This year I’m having a stab at using Google Docs and Google Sites to maintain my class teaching and learning program. I decided to go down this path because (a) I’ve always had a bad habit of leaving my physical program folder/documents at home or school or wherever I was using them last (b) paper-based programs get messy and icky with scrawling and changes of plan and I’m not really a fan of mess and ick and scrawl (c) I thought it could increase my workflow efficiency and (d) it would be available to share with others for feedback or as a example of how someone could set out their programming.
The downside, of course, is that your teaching and learning program is out there on display to the world. And as with most teachers, this document is always a work in progress and there’s always changes to be made and tweaking to be done. So it does make me feel a little vulnerable in that others have the ability to cast a critical eye over my work. But I’m hoping this only leads to positive improvement rather than complete demoralisation!
So anyway, I’m six weeks into using my digital program, and this has been the upside:
- It’s much more flexible and adaptable. When your world revolves around formative assessment and individual learning plans, I find that it’s damn near impossible to program for an entire unit of work a term ahead. I can using the teaching-learning cycle on the ‘short wash cycle’ on a daily basis to respond to student need, particularly in KLAs like Maths.
- I pop my program up onto the IWB and the kids can see exactly what’s happening. Links to sites are embedded in the document, making them easily accessible during lessons and easily transferred to the class blog for sharing afterwards.
- It’s a more accurate register of my teaching. I can edit documents to reflect what actually happened, and easily shift contents around. Helpful when a poppet is having a particularly sensory day and teaching and learning experiences need to be quickly reshaped into something else to accommodate them, throwing your original plan out the window.

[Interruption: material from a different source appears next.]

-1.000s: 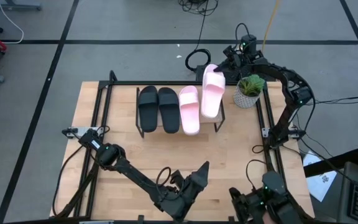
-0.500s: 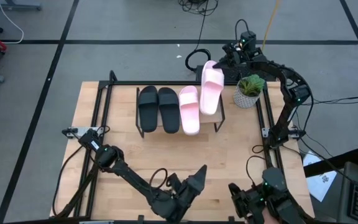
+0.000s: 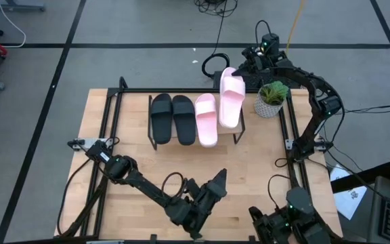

- Knowing that the whole world can read my program, it’s given me a greater sense of accountability. I’m notorious for starting a day book, then having it fade away by about Week 5, Term 1. But I’m actually finding a practical purpose for keeping a digital day book because it has all my links etc in it.
- I had a casual teacher on my class yesterday. I thought that the digital format would actually make life easier for casuals, because I’ve set the program up as an easily clickable link in the bookmark bar of the browser, and everything is ready to go. But when I walked the casual through the format (showed her the Day Book link, which had links to various parts of the program that she could go to in order to find out what to do for that section) she was really daunted. So this approach is good for me, but not so good if you get casuals who aren’t tech savvy. To get around this, I’m going to train up my SLSO a bit better and perhaps include a “Note for Casuals” page with a brief rundown of where to start and what to do (would also be useful if I’m at home sick and need to pass on any messages to the casual from home).
- At the start of the year, while I’ve been testing out different ways of running things to suit my kids (especially considering I’m at a new school with kids I knew nothing about at the start of the year) it’s been difficult to establish a consistent online programming approach from the word go. I’ve felt it’s been a little bit higgledy-piggledy in some ways, but I guess this is the same with paper-based programming. The difference is that with an online program, the world can see your higgledy-pigglediness.
So yeah…so far it’s more upside than downside. I’ll update again at the end of Term 2.